Meclis’te AKP oylarıyla kabul edilen 4. yargı paketine göre, “silahlı olmayan örgütlerde örgüte üye olmamakla
birlikte örgüt adına suç
işleyen kişiler sadece işledikleri suçtan
cezalandırılacak, ayrıca örgüt üyeliğinden ceza almayacak”.
Bu saptamadan çıkacak şöyle bir yorum sade
vatandaşın kafasını karıştırabilir:
“Oh, ne âlâ memleket! Gizli saklı
terör örgütüne üye olma. Ama örgüt adına
suç işle ve hatta örgütün propagandası yap. Ceza yeme!”
Olası uygulamalara bakarak şöyle de
düşünebilir:
Kentlerde kasabalarda eylem yapan terör örgütüne
üye, eli silahlı kim olursa yakalanıyor ve içeri atılıyor.
Hatta adı sanı bilinen kimileri terör örgütüne üye
değil, ama örgüt propagandası yaptı suçlamasıyla yıllardır içeride yatırılıyor.
Sonra?.. Başbakan RTE; kentlerde, kasabalarda kanlı eylemler yapan, sayıları 1500-2000
arasındaki PKK terör örgütüne üye teröristlerin elini kolunu sallayarak, üstelik
silahları omzunda yurtdışına -yasanın gerektirdiği hiçbir müdahale olmadan-
çıkmalarına izin verecek Bakanlar Kurulu kararları alınacağını …
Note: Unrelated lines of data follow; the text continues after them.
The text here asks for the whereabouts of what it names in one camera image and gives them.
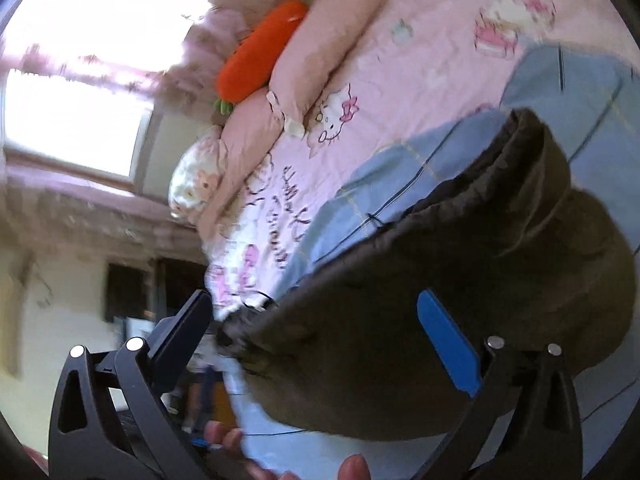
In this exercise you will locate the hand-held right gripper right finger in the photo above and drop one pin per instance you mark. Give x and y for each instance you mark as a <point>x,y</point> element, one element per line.
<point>450,345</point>

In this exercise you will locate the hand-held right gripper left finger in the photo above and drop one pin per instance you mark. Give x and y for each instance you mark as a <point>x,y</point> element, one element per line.
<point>180,332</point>

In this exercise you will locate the brown hooded puffer jacket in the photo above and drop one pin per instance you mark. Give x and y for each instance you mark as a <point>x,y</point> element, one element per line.
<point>400,280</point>

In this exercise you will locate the person's left hand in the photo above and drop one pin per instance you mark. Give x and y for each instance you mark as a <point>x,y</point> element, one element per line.
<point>222,440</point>

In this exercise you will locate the beige floral curtain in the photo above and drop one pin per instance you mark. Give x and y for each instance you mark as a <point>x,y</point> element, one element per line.
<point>90,220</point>

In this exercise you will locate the white floral pillow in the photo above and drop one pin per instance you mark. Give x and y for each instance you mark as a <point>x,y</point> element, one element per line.
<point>192,180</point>

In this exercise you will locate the pink pillow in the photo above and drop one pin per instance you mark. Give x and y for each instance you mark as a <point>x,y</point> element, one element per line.
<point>330,35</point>
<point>240,160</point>

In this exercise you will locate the small white cloth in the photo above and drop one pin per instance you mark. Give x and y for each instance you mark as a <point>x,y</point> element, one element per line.
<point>287,117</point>

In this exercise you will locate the window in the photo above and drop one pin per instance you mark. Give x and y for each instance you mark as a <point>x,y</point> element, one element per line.
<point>90,85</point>

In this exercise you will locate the pink sheer floral curtain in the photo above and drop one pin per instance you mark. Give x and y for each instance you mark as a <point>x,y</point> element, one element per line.
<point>210,50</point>

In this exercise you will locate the bed with Hello Kitty sheet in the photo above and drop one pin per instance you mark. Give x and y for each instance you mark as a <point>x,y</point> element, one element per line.
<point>425,60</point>

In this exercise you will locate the orange carrot plush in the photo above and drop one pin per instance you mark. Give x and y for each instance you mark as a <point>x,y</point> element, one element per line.
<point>260,50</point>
... PKK’nin silahlı adamlarının sınır dışına çıkmalarına, askerlerin tabii
sessiz ve hareketsiz kalmalarını sağlayacak emirleri ya kendinden ya da illerde
valilerden alacağını açıklıyor.
***
Mehmet Y.Yılmaz’ın dün Hürriyet’teki
yazısında belirttiği gibi Başbakan’ın açıkladığı bu davranış; “Elinde silahı olsa da olmasa da terör örgütü mensubu
olduğunu bildiği bir gruba ya da kişiye güvenlik güçlerinin kanunların verdiği
müdahale görevini yerine getirmeyerek suç işlemesi” ...
… bir başka açıdan aykırı
görüşe göre, terör örgütü üyesi, elleri silahlı teröristlerin görüldükleri yerde
yasanın güvenlik güçlerine emrettiği görevin Bakanlar Kurulu kararıyla
engellenmesi değil de nedir?
***
Başbakan, askere yazılı emir vermeyerek bu konudaki
sorumluluktan kaçıyor...
RTE; sivillere, emrindeki valilere, polis
teşkilatına, sınır dışına çıkan PKK’lilere hareketsiz kalmalarını buyurabilir.
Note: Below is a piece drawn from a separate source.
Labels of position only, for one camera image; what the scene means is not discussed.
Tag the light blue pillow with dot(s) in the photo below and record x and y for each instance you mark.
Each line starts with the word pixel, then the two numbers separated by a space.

Fakat yarınlarda, günü geldiğinde silahlı örgüte
üye teröristlerin yurtdışına silahlarıyla çıkmalarına izin vermekle suçlanmadan
kurtulabilmek için…
… askere gördüğü yerde
teröristlere müdahale etmemesini içeren yazılı emir vermeye
yanaşmıyor.
***
Hükümetin çekilen teröriste bakış ve olası
davranışları, askerdeki ast-üst düzenini bile sarsacak nitelikte olmasına
karşın...
... Genelkurmay’ın Başbakanlık’tan
teröristlerin çekilmesiyle ilgili uygulamalarda askerin konumu ve sorumluluğu
ile ilgili yazılı bir emir istememesi ayrıca ilginç bir durum!
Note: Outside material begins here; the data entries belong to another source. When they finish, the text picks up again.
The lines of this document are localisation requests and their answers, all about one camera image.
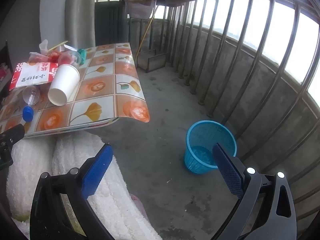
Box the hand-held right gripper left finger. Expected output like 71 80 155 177
29 143 115 240

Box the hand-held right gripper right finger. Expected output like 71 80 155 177
212 143 298 240

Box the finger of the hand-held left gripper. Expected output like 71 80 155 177
0 124 25 145
0 144 13 171

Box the blue plastic basket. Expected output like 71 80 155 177
184 120 237 175

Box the clear bottle with blue cap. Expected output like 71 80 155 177
22 84 42 123

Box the red white snack bag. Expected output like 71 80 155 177
9 61 62 91

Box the white paper cup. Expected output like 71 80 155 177
47 64 81 106

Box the red snack wrapper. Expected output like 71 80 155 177
47 51 63 63

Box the clear bag with red label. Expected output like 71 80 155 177
39 39 78 55

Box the clear plastic cup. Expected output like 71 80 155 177
57 51 83 68

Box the white fluffy towel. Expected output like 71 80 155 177
6 130 163 240

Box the pink slipper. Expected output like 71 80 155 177
130 194 146 218

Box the table with patterned tablecloth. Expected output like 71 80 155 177
0 42 150 139

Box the metal dustpan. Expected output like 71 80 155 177
136 49 167 72

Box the yellow broom stick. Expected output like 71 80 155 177
135 6 158 58

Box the grey checked hanging cloth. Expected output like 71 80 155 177
127 0 157 19
AKP, “Asker sivillerin emrindedir. Ne derse o” diyerek hükümetin sorumluluğunu askere
yükleyebilir mi?
Genelkurmay da olasıdır ki bu duyarlı konuyu
hükümetle, tabii tek söz sahibi RTE ile veya terörle ilgili toplantılarda
görüştüklerini günü gelir açıklayabilir; ne ki bu gibi duyarlı konularda sözler
uçup gider.
Oysa yazılı metinler her alanda; yargı alanında da,
bugün yarın olası tartışmalarda da geçerliğini koruyacaktır.
***
Amerika, Irak’a saldırdığı sırada TSK’nin ABD güçleri yanında üstleneceği görevlerle ilgili siyasal görüş ve
emir Genelkurmay’a yazılı olarak
bildirilmediği için...
... zamanın Genelkurmay Başkanı Orgeneral Necip Torumtay görevinden istifa etti.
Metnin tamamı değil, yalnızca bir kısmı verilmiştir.